Start of Block

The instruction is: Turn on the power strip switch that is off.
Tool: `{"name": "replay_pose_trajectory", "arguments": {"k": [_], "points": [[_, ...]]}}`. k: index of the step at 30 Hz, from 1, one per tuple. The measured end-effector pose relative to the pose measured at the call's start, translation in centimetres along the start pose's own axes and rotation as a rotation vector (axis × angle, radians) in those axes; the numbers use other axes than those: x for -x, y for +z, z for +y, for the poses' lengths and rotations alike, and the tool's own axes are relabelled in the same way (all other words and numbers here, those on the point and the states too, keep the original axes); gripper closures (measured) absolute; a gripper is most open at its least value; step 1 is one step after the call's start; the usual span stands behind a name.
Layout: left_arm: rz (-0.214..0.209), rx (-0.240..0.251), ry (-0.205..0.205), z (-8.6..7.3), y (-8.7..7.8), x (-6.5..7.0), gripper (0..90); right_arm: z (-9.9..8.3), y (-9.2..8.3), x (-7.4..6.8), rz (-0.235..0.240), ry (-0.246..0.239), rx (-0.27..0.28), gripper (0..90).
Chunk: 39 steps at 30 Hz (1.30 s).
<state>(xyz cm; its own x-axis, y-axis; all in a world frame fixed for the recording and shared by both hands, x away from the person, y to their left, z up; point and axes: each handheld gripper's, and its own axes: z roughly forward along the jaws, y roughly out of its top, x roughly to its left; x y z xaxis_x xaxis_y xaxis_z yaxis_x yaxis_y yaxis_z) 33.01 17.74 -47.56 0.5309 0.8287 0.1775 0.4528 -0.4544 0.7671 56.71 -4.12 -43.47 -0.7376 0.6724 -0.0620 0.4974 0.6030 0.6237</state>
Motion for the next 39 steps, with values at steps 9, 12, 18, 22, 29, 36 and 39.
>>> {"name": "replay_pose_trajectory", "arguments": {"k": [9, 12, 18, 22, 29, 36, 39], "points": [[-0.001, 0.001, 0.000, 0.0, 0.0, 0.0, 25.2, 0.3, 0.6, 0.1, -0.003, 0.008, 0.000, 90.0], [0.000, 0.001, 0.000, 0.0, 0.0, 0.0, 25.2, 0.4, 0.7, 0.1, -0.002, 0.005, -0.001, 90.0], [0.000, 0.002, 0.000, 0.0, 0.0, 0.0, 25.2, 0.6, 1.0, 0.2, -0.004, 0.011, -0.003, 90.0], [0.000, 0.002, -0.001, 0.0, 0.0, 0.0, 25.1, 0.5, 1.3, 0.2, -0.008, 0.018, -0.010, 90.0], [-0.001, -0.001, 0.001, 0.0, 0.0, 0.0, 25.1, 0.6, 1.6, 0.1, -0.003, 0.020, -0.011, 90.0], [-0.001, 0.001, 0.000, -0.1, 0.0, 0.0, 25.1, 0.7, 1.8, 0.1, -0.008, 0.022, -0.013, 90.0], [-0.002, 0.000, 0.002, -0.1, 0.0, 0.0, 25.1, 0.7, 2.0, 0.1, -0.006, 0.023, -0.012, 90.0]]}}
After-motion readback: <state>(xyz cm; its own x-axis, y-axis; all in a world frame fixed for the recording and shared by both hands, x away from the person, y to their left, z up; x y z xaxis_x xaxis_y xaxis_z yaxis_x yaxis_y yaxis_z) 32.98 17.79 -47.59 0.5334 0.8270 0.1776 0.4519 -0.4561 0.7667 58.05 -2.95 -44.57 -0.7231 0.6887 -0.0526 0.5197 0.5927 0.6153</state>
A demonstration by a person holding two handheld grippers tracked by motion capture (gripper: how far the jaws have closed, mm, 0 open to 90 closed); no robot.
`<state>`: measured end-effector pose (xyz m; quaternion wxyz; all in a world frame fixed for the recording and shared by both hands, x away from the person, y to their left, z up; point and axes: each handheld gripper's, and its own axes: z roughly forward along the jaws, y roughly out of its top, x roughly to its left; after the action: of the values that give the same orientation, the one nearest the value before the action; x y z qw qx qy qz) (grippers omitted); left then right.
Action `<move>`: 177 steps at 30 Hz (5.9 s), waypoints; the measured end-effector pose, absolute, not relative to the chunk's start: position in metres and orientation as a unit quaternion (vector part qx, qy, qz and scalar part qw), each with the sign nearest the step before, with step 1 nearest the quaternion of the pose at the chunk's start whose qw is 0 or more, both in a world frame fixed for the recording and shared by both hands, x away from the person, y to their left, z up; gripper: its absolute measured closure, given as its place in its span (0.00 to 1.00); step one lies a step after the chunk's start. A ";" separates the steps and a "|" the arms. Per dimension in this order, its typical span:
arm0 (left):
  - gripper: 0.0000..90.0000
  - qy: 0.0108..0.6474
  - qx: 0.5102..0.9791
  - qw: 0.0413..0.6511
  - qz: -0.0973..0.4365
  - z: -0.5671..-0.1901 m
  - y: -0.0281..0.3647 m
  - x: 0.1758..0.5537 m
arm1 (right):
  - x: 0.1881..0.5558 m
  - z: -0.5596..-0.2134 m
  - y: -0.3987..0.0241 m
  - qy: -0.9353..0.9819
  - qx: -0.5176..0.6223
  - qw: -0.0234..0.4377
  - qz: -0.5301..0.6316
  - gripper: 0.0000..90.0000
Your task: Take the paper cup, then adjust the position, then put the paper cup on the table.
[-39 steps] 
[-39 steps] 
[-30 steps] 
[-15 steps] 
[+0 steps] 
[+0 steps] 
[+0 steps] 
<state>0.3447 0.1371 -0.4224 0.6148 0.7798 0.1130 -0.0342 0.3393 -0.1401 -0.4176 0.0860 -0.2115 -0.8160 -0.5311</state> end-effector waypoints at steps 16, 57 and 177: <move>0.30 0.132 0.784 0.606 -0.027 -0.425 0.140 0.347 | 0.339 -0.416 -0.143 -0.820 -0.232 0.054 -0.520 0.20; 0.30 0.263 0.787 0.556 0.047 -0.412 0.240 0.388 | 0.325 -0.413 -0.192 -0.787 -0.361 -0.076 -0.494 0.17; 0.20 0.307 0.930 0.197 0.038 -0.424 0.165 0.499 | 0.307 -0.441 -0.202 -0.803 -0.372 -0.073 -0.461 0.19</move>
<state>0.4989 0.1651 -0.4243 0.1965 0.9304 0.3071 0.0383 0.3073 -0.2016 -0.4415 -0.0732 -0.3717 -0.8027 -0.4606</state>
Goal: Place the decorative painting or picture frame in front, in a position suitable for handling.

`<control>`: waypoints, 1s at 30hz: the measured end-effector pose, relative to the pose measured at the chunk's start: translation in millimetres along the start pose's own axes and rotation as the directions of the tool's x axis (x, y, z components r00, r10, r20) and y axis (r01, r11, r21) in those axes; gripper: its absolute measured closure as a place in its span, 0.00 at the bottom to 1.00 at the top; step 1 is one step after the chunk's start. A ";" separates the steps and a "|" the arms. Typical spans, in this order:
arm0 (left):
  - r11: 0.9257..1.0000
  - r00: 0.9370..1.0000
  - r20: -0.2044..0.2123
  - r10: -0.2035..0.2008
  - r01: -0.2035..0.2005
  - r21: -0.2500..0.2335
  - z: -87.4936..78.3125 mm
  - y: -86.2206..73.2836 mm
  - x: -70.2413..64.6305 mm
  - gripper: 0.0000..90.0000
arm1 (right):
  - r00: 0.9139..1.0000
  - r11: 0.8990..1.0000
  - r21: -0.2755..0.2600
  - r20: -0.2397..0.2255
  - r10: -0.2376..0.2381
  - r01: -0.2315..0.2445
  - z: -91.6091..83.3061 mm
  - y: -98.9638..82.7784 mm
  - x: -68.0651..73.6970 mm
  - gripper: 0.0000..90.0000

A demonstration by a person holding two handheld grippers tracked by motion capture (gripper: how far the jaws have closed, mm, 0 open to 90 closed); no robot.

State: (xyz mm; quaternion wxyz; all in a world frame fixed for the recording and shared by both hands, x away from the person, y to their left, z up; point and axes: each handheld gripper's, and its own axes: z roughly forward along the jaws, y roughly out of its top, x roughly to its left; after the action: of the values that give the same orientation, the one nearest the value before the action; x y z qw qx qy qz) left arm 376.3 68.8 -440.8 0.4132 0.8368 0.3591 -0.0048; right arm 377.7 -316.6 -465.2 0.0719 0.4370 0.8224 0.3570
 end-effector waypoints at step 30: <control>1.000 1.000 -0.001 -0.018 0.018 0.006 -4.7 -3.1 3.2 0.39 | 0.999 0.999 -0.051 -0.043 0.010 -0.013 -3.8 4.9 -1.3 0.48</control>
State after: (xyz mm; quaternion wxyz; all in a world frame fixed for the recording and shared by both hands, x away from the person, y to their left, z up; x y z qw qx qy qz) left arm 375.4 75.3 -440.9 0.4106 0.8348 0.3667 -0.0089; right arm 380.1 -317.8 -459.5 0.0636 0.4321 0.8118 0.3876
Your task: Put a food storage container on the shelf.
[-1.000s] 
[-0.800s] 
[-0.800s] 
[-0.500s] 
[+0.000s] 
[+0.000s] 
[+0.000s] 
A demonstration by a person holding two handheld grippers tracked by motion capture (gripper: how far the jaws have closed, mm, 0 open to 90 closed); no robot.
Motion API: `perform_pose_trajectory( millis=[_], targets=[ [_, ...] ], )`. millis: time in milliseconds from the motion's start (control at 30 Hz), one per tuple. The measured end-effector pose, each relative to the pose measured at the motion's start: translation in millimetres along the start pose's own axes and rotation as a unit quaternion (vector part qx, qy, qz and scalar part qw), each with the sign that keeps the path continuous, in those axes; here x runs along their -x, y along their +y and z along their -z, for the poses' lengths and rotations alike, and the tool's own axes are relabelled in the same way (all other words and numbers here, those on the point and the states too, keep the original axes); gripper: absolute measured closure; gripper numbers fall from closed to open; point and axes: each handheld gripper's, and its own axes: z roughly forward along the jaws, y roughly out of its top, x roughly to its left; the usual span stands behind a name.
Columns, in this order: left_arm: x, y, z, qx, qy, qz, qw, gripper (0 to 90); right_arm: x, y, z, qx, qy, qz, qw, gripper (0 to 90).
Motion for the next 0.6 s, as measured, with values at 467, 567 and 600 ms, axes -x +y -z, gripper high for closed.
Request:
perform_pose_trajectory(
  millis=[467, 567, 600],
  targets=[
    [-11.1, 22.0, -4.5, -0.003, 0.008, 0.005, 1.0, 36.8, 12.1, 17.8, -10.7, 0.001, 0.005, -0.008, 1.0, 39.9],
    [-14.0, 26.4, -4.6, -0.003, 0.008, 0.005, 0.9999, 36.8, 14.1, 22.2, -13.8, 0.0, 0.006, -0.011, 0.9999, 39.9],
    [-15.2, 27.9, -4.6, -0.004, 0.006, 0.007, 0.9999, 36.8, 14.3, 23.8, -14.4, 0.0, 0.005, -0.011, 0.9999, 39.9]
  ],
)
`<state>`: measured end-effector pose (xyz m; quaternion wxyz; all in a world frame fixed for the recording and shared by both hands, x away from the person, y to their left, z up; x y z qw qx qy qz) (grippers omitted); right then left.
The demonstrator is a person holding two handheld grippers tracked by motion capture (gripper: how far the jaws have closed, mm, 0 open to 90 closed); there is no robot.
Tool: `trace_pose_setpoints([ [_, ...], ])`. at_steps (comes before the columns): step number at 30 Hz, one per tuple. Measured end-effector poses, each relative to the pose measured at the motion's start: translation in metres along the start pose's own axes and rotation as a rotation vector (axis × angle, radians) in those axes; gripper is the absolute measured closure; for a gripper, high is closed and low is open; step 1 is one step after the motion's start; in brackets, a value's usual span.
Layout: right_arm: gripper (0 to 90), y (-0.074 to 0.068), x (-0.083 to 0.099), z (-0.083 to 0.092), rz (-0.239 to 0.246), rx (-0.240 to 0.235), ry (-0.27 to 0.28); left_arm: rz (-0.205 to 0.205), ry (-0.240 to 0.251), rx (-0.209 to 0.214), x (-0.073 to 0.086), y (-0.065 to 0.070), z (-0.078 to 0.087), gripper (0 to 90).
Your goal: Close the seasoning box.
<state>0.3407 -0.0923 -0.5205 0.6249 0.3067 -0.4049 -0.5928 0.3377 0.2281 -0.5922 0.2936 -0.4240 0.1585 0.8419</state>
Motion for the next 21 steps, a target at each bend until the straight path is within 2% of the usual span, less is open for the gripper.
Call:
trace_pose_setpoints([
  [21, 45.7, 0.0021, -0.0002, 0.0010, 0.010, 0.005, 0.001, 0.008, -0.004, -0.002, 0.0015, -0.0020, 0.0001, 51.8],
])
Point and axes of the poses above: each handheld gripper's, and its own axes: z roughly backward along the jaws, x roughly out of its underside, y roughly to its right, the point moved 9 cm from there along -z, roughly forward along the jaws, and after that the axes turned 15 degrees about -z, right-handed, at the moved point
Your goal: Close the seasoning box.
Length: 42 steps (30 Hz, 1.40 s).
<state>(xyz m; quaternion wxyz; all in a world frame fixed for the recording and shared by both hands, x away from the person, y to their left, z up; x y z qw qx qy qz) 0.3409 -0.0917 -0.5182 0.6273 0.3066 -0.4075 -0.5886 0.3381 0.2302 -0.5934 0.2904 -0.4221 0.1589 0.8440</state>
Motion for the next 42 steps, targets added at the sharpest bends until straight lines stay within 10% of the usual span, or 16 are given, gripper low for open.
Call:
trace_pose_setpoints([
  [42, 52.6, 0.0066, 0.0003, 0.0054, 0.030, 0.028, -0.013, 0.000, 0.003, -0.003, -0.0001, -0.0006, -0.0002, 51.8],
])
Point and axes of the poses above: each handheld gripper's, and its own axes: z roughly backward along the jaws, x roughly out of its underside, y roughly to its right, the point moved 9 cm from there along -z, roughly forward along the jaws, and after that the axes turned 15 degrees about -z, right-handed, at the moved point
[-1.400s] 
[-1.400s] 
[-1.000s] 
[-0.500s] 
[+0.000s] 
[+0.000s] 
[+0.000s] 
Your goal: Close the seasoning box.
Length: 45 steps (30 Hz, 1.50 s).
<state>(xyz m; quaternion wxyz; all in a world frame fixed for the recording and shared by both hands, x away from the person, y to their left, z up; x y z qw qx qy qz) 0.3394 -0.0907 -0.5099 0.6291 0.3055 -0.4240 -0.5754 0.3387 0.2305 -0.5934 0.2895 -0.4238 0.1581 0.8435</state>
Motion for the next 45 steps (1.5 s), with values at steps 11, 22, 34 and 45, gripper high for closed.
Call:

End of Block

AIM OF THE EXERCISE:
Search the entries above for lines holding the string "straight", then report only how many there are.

RESPONSE TO THE TASK:
2